As she turned to leave the bathroom there was a sharp knock on the front door. Jay froze. She stayed still and held her breath. The knocking began again, louder and more insistent. She tiptoed to the door jamb and turned her face away, listening. After a few seconds, the knocking stopped. Jay stayed still, praying that whoever was outside didn’t have a key; she’d left the baseball bat in the living room. She waited a full five minutes before she was sure that whoever it was had gone. Breathing a sigh of relief, she walked back into the living room, past the unconscious man, and poured herself a glass of water at the sink. She drank half, then walked back and squatted in front of him. His eyes were closed, and he was breathing steadily. She smiled.
‘Stop pretending you’re unconscious, fuckface. You’re six inches nearer the door than you were when I went out. What were you trying to do, get their attention?’ She threw the remainder of the water in his face. With his mouth taped he couldn’t splutter, snorting water out of his nose instead. His eyes flew open and stared wildly at her. She sat down cross-legged in front of him. It sent welcoming spears of pain through her knee.
Good. She wanted the focus the sensation brought.
‘I was trying to think who could possibly rip up my flat so much,’ she said conversationally. ‘Because it couldn’t be the police, and I don’t think Grant or Slane have it in them. No one really knows where I live, you see?’ She winked at him.
‘And I was trying to think who would know when Daisy was out, for the planting of evidence and general fucking about. Who could maybe go in and paint something on the plastic cups that would contaminate the water? Something to knock us unconscious.’ She paused and held up a bottle she had got from the cabinet. It contained a clear liquid. Jay shook it. From her other pocket, she brought the cotton buds.
‘Just wipe the stuff on the rim, yeah? Once it was dry, who would know?’
The man’s eyes looked wildly around.
‘Tell me, what’s Midazolam?’ She raised her eyes inquiringly. ‘Or Fentanyl?’ She leaned forward and ripped the tape covering the man’s mouth.
‘Actually, don’t worry; I know. I know because I saw them listed as being in my bloodstream from when you put me in the hospital, so I looked them up. You fucking drugged us, you complete wanker.’
The man stared wide-eyed at her.
‘Or how about this one: what’s your real name?’ She reached into her rucksac
k and pulled out the hammer. ‘I should warn you; I don’t really mind if you don’t tell me. I’ve been itching to smash someone’s teeth in ever since I was beaten up.’
The man stared at her a beat, then said, ‘Lawrence. My name is Lawrence.’

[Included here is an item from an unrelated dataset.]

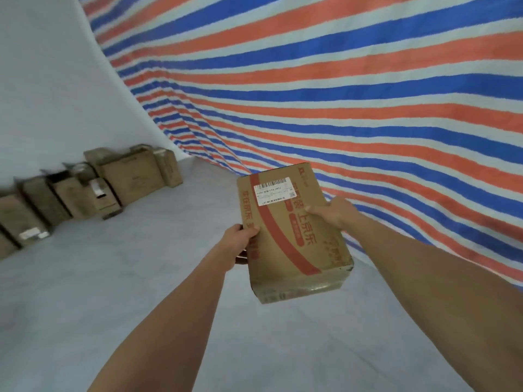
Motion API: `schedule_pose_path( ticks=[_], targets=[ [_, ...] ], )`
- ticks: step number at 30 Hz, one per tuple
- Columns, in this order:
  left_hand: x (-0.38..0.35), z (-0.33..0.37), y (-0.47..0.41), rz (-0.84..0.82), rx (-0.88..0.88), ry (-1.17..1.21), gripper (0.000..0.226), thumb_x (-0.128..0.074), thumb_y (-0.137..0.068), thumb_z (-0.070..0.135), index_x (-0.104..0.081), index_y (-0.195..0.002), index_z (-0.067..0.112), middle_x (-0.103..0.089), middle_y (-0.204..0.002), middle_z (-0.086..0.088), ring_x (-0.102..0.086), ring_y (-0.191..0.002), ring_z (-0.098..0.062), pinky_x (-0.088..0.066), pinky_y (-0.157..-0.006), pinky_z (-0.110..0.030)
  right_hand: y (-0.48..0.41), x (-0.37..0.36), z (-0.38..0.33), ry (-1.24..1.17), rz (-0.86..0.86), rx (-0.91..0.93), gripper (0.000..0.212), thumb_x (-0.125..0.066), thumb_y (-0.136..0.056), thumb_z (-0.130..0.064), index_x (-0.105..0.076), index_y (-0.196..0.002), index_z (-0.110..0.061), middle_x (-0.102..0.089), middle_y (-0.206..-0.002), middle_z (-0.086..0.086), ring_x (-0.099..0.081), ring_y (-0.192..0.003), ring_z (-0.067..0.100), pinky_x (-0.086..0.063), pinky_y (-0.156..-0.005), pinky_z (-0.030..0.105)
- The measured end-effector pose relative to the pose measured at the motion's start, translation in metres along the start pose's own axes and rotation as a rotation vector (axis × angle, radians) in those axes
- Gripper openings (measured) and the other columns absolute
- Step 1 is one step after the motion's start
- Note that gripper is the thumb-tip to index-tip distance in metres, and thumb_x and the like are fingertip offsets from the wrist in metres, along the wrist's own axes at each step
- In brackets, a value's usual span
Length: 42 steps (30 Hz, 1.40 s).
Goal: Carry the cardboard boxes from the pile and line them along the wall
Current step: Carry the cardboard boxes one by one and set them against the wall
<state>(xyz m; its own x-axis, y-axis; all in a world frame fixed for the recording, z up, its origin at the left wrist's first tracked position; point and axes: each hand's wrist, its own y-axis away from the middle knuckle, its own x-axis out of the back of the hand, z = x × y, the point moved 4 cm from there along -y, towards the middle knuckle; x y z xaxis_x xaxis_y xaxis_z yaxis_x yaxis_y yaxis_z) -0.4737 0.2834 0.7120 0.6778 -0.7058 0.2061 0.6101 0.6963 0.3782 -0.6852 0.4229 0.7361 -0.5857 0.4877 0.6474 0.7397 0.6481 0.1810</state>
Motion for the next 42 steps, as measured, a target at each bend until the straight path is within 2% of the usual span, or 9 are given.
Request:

Jay smiled widely. ‘That’s great, Lawrence. Now tell me where you keep the keys to Daisy’s flat. You must have them.’
‘I’m not going to tell you anything–’
Jay brought the hammer whistling down, missing the side of his head by inches.
‘Stop messing about, Lawrence. We both know you’re going to tell me where they are. It’s just a matter of how many teeth you do it with.’
Lawrence looked into her eyes and saw the truth. He swallowed and nodded.
‘They’re in the kitchen drawer, but it won’t do you any good.’
Jay put the tape back over his mouth and stood. She pulled her phone out of her pocket and dialled Joseph’s number.
‘Good morning. Professor Skinner speaking. May I help you?’ Joseph’s voice sounded slightly metallic, coming from the small phone speaker.
‘It’s me. Can you talk? Did they turn up?’ Jay stayed looking at Lawrence while she spoke. She had fitted a Bluetooth EarPod in her ear so she could keep her hands free. Although Lawrence was gaffer’d up she didn’t know his skill sets. He might actually have some.
‘Ah, Hilda, how are you?’ said Joseph, his voice warm. Then his voice became slightly more distant as he pulled the phone away to talk to someone else: ‘Sorry, it’s my secretary, I won’t be a minute.’
‘Hilda!’ said Jay, smiling. ‘Your secretary, Hilda? You used that name deliberately to humiliate me, didn’t you?’